[rrd-developers] Unexpected behaviour of PREDICT and PREDICTSIGMA

Sun Apr 27 08:44:47 CEST 2014

Hi Steve!

I would ask on the list which behavior is most often used and decide then... We could even say, we just take out the "short"/negative functionality as a whole.

But in principle I would keep 0 as the special case which probably should return nan.

As of hw rra: my concern is that with hw-rra you can only select single data sources and then you have to wait for some time to get the data - you even have to modify the rrd file to add it. Which IMO does not make it very practical and intuitive.

The cdef approach instead allows an immediate response for the request to see what prediction looks like and if it is sensitive to apply it. And that is especially true if you have 500k data points available and only look at them rarely with prediction - then putting the cost into the rendering is the cheaper solution from a CPU and disk perspective than running hw every 5 minutes for 500k data points...

Also I have to admit I have never looked in more detail at hw because of those limitations plus the fact that I do not fully understand the mathematics and their reasoning behind it - and how to make use of the data and display the certainty/uncertainty values.

That is why I started implementing the predict part, which we had running before outside of rrd as a separate script creating/filling a prediction rrd file, which had the one advantage of having immutability when switching between resolutions, but again at the cost of disk space and computations done every 5 minutes (but only for a subset of data).

As for rol, ror I am not sure what you would like to do exactly, but if it is just: shift data time by x seconds into the future/past, then it is possible. But even then to the shift +window average functionality would probably take 146 RPN arguments (48 (=1800/300*8) times "x,shift,ror" with different shifts plus "48,average" ) to achieve the same thing as "86400,-8,1800,x,PREDICT" - So even less efficient...

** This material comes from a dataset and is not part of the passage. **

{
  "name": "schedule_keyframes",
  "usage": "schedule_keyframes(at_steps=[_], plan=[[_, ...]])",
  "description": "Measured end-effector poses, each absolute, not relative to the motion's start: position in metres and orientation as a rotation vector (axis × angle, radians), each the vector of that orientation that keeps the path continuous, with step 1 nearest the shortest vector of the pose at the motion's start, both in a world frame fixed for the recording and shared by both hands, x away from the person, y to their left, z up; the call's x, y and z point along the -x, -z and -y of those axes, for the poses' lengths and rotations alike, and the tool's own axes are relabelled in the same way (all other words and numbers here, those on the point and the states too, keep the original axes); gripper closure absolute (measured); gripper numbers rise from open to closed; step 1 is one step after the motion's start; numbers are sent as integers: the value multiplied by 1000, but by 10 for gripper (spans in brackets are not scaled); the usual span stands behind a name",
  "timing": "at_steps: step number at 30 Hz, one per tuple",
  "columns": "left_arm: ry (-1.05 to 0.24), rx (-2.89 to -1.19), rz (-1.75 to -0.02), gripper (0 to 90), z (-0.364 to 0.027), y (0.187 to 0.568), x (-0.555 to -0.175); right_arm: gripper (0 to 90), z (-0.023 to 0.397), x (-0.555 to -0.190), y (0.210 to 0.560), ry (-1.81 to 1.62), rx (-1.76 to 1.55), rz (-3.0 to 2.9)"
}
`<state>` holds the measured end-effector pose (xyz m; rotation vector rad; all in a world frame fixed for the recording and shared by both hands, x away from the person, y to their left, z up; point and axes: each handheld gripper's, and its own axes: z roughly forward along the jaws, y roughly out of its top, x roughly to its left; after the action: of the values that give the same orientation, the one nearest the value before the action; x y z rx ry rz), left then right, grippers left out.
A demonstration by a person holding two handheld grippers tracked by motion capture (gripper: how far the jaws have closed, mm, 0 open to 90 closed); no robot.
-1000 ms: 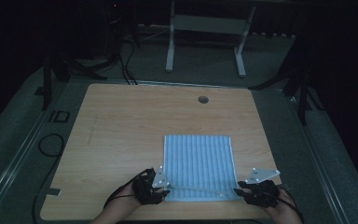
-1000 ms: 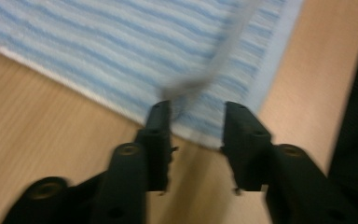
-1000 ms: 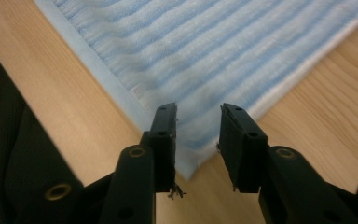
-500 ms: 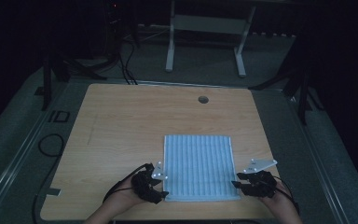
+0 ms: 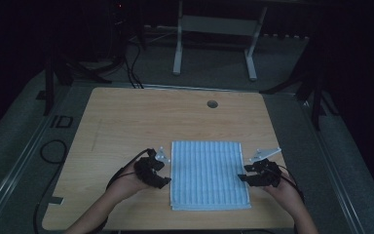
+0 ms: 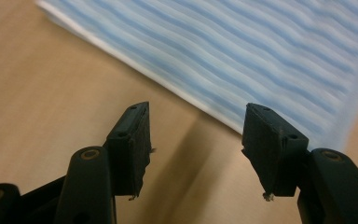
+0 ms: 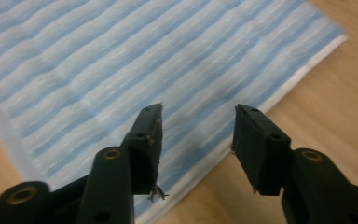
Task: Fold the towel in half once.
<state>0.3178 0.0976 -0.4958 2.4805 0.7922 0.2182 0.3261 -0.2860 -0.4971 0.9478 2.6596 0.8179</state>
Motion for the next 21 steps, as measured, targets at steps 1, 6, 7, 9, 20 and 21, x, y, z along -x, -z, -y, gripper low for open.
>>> schedule_keyframes(at_steps=[1, 6, 7, 9, 20, 21], plan=[[-220, -2466, -812, 422, -98, 495, -323, 504, 287, -330, 495, -809, -953, -2654], [-229, -2415, -853, 397, -97, 491, -348, 486, 290, -354, 485, -813, -989, -2626], [-231, -2401, -854, 397, -96, 490, -352, 484, 291, -359, 484, -818, -997, -2619], [-259, -2398, -860, 397, -94, 489, -360, 482, 292, -369, 482, -812, -1026, -2601], [-293, -2326, -969, 383, -88, 493, -404, 446, 297, -417, 487, -784, -1173, -2569], [-294, -2331, -976, 383, -87, 494, -408, 439, 296, -421, 488, -784, -1180, -2563]])
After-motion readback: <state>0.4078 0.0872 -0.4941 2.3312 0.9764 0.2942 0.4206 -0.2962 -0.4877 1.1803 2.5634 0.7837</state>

But in general, this would allow to compare a weeks traffic easily, but then - if I remember correctly - you can achieve the same thing with def, where you can shift the data, but that would be even more complex from an number of arguments to rrd graph perspective... Also you can use rol/ror on cdefs and not only on the raw data, so you can add up defs first and only then do the shifts...

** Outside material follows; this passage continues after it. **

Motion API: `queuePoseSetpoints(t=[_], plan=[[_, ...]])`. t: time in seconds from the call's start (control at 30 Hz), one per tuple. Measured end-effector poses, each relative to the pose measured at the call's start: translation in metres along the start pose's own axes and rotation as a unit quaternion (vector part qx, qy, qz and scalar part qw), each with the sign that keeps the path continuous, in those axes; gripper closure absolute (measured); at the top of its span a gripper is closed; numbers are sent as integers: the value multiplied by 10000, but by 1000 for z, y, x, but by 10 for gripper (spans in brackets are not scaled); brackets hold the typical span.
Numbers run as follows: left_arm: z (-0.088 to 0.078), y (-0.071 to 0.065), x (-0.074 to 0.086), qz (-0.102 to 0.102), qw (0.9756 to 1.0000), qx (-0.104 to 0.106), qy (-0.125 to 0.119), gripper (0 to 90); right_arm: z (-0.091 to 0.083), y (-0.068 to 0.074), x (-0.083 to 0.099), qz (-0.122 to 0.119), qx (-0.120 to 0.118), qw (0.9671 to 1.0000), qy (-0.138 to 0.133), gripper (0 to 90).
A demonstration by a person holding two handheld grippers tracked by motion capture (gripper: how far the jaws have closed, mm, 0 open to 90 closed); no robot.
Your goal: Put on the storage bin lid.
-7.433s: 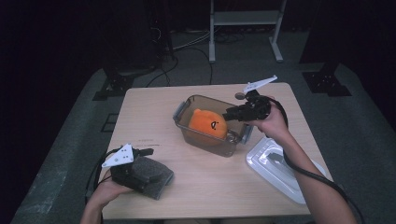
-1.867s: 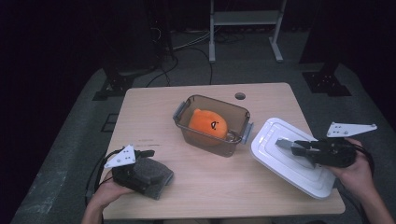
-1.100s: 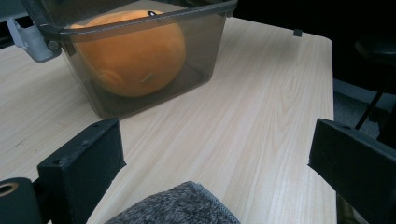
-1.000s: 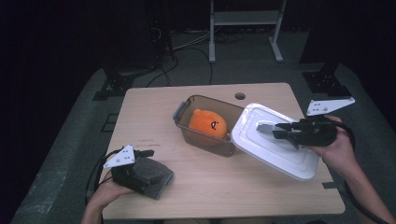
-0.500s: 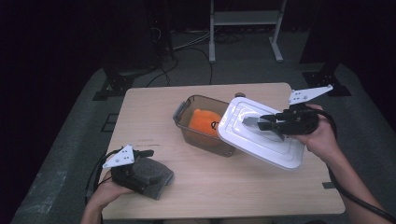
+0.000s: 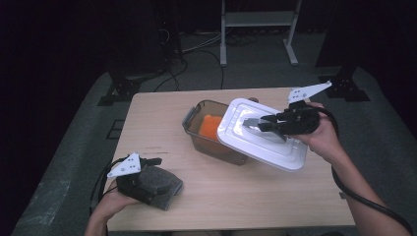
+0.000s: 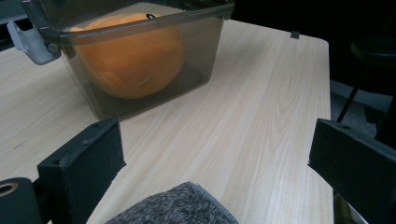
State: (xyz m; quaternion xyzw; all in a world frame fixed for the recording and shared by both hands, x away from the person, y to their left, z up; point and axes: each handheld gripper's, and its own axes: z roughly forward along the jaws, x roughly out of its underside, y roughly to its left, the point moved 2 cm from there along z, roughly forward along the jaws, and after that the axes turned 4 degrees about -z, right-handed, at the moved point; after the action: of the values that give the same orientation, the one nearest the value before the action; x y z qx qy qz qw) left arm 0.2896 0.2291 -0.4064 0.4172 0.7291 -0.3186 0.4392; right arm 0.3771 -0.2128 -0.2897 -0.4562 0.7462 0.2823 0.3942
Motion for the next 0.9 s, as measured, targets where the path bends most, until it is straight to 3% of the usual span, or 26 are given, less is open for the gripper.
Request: queuePoseSetpoints(t=[0.4,0.9], plan=[[0,0,1,3,10000,11,15,26,24,-5,-13,-52,-130,9999,35,660],[-1,0,1,-26,10000,18,-12,25,42,-8,-25,-103,-215,9997,110,660]])
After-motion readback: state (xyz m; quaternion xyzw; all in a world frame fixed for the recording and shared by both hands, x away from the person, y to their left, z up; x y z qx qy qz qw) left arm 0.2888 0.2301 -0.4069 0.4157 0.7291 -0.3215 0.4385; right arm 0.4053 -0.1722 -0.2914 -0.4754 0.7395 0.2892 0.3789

As an afterthought: the approach of using step count=1 does not make much sense besides the direct implementation of rol/ror (the way I understand it) with or without some averaging. 

So your "86400,x,ror" can get written as: "86400,1,300,predict" (not sure about the 300 for the window, you might need to replace it with 1), sigma will give nan here!. 
Similar thing with running average calculation of 1 hour in the past: 0,1,3600,predict.
( at least if I remember the way that calculations are done correctly)

So it is very flexible in what you can really do with it, if you get creative - maybe we should add these in the documentation after verification that it works as expected...

We might also create some RPN- aliases for those to shorten the arguments needed and make it easier to read...

When you have decided on the final format of the negative step count approach for predict, I might create a patch to do also the percentile calculations.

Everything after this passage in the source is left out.